Another approach to financial well-being is to ask seniors themselves about their circumstances. Have they been able to maintain their financial standard of living in retirement? Are they able to keep up with their bills and financial commitments? Such questions were included in the CFCS and provide information that complements the income measures noted above. CFCS respondents who identified themselves as retired 1 were asked the following:
You mentioned earlier that you are currently retired. The next two questions are about your financial standard of living in retirement.
Compared to your expectations before you retired, how would you describe your financial standard of living in retirement?
- Much better than expected
- Better than expected
- As expected
- Not as good as expected
- Much worse than expected
Is your retirement income sufficient to comfortably cover your monthly expenses?
- Yes
- No
The majority of retirees (59%) reported that their standard of living in retirement is what they expected it would be, while 17% reported that it is better or much better than expected (Table 1). Conversely, about one-quarter of retirees reported that their financial standard of living falls short of what they had expected. The majority of retirees (85%) reported that their retirement income is sufficient to comfortably cover their monthly expenses.
CFCS respondents of all ages were asked about their capacity to keep up with their bills and financial commitments. Specifically, the CFCS asked:
Again, thinking of the last 12 months, which one of the following statements best describes how well you and your immediate family have been keeping up with your bills and other financial commitments?
- Keeping up with all bills and commitments without any problems
- Keeping up with all bills and commitments, but it is sometimes a struggle
- Having real financial problems and falling behind with bills or credit commitments
- Don't have any bills or credit commitments
Responses to this question, which have been collapsed into three categories because of sample size considerations, are shown in Table 2. 2 Over 80% of retired respondents in all age groups express positive assessments of their capacity to keep up with bills and financial commitments, compared with about 60% to 70% of working-age Canadians.

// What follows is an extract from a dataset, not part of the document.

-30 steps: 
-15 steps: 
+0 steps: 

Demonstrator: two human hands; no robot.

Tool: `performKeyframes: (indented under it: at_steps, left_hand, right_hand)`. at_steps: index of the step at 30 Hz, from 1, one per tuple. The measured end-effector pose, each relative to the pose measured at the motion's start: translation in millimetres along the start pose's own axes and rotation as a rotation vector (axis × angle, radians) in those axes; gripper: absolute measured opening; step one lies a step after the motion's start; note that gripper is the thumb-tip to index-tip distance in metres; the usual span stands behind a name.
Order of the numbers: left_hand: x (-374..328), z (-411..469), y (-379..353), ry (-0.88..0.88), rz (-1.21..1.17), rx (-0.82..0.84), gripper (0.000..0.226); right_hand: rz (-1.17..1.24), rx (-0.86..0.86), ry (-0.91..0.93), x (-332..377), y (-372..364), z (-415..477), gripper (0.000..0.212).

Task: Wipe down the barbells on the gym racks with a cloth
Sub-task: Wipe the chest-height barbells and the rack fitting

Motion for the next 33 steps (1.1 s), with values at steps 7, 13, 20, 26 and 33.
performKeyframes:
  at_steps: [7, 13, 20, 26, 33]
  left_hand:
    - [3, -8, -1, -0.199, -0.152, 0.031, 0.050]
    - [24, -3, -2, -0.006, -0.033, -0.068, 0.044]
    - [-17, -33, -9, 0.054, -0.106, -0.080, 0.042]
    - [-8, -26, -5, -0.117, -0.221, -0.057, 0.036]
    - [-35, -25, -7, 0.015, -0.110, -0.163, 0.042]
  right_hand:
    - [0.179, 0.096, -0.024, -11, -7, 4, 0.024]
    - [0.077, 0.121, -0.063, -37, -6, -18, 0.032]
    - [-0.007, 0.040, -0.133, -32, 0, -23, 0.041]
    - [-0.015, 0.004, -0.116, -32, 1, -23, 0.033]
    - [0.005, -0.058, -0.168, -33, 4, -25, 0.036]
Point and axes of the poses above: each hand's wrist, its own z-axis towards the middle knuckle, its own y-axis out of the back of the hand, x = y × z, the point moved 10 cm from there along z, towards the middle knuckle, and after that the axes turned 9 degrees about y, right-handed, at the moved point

Aggregate distributions such as those in Tables 1 and 2 may conceal differences in the outlooks of different groups of retirees. In order to provide a more nuanced perspective, Table 3 shows the subjective assessments of retirees disaggregated by various socio-economic characteristics. Considering marital status, about 14% of retirees who are married or common-law report it is sometimes a struggle keeping up with monthly bills, while this is the case for 25% of retirees who are separated or divorced. And while 21% retirees who are married or common-law report that their financial standard of living in retirement is not as good as expected or is much worse than expected, 35% of retirees who are separated or divorced are of this opinion. These figures take on added relevance when one considers that the share of seniors who are separated or divorced increased from 2.6% to 7.3% between 1976 and 2008 and that the share of 45-to-64-year-olds who are separated or divorced increased from 4.6% to 12.4%. 3
Considering other characteristics, large differences in financial assessments are evident across household income categories. While about 10% of retirees with household incomes of $80,000 or more report that keeping up with monthly bills and financial commitments is sometimes a struggle, this is the case for 29% of those with household incomes of less than $20,000. Large differences are also evident across housing tenure, particularly between individuals who are still making mortgage payments and those who are not.

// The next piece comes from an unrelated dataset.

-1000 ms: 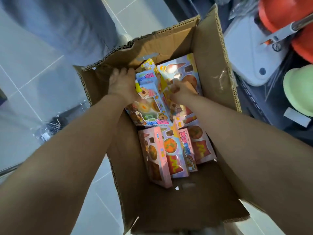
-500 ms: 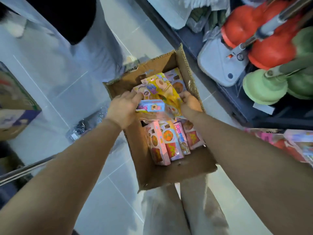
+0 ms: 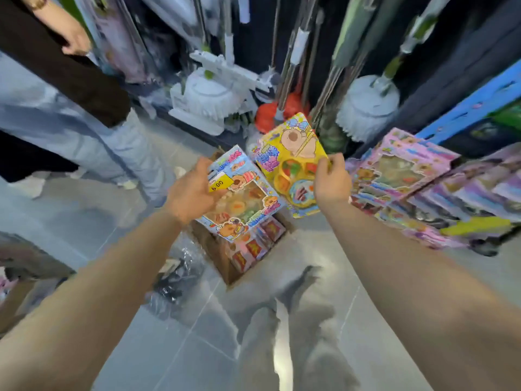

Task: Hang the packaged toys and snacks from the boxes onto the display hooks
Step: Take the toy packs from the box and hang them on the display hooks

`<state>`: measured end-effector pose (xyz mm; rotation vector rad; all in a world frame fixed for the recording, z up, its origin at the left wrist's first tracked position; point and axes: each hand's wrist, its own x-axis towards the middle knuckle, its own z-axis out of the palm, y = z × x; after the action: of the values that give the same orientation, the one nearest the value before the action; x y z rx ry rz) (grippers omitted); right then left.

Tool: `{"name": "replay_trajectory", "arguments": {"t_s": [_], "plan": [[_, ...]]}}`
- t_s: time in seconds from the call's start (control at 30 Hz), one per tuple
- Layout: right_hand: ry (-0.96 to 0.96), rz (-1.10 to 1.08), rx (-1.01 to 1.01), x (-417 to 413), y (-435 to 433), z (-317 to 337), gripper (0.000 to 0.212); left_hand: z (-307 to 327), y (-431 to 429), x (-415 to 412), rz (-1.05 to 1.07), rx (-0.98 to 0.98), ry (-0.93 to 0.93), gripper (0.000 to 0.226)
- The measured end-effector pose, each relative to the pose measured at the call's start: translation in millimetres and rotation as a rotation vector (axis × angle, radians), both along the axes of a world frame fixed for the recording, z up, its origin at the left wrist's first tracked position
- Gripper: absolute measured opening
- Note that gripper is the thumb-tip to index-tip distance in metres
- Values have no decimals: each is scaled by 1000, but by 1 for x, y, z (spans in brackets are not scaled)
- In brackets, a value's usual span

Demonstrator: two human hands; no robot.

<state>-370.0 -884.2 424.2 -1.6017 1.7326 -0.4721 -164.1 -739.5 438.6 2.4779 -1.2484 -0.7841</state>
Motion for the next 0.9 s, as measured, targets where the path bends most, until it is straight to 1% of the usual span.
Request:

The deterioration of labour market and financial outcomes of recent immigrants in Canada has been well-documented over the last decade, and CFCS results are consistent with that body of research. Specifically, individuals who have immigrated since 1980 and are now retired are more likely than Canadian-born retirees to experience difficulties meeting their monthly expenses.

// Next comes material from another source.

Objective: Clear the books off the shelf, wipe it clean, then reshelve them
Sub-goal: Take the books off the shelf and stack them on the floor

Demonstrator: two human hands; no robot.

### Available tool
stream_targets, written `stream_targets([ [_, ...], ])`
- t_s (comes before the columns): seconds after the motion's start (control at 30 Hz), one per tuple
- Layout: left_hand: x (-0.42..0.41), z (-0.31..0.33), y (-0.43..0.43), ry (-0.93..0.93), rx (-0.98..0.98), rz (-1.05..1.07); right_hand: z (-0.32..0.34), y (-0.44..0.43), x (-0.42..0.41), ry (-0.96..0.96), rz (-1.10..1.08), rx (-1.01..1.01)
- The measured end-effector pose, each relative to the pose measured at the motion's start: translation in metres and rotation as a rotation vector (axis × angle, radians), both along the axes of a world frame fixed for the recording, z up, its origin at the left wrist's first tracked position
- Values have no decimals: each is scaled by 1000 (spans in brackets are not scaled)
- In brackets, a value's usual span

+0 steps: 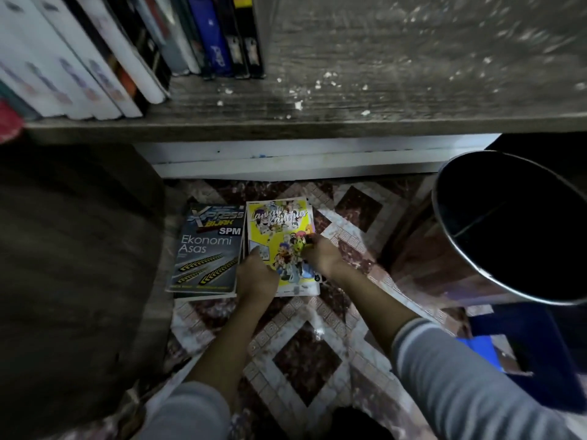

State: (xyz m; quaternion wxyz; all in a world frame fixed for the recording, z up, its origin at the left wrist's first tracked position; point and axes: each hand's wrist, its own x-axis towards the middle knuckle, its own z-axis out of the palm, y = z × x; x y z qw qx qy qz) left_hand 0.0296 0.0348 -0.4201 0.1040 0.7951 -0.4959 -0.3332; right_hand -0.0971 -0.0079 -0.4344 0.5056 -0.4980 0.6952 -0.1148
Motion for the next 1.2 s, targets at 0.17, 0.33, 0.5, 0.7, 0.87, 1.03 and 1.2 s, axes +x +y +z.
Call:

To provide further insight on what might account for the differences observed across socio-economic characteristics, results from a set of multivariate regression models are presented in Table 4. These results show the correlation between each specific characteristic in the model and the various financial assessments, while other characteristics in the model are held constant.
The regression results confirm the strength of the correlation between household income and financial assessments. Compared to individuals with household income of $20,000 to $39,999, the likelihood of retirement income not being sufficient to comfortably cover monthly expenses is nine percentage points higher among their counterparts with household income under $20,000, and eight percentage points lower among their counterparts with household income over $80,000. 4
The correlations between financial assessments and housing tenure remain significant when other characteristics are taken into account, including household income. The difference remains largest between retirees who are mortgage-free and retirees making mortgage payments (11 v. 23 percentage points). The decisions or circumstances that lead individuals to retire before paying off their mortgage (or to re-mortgage their home in retirement) cannot be discerned from CFCS data.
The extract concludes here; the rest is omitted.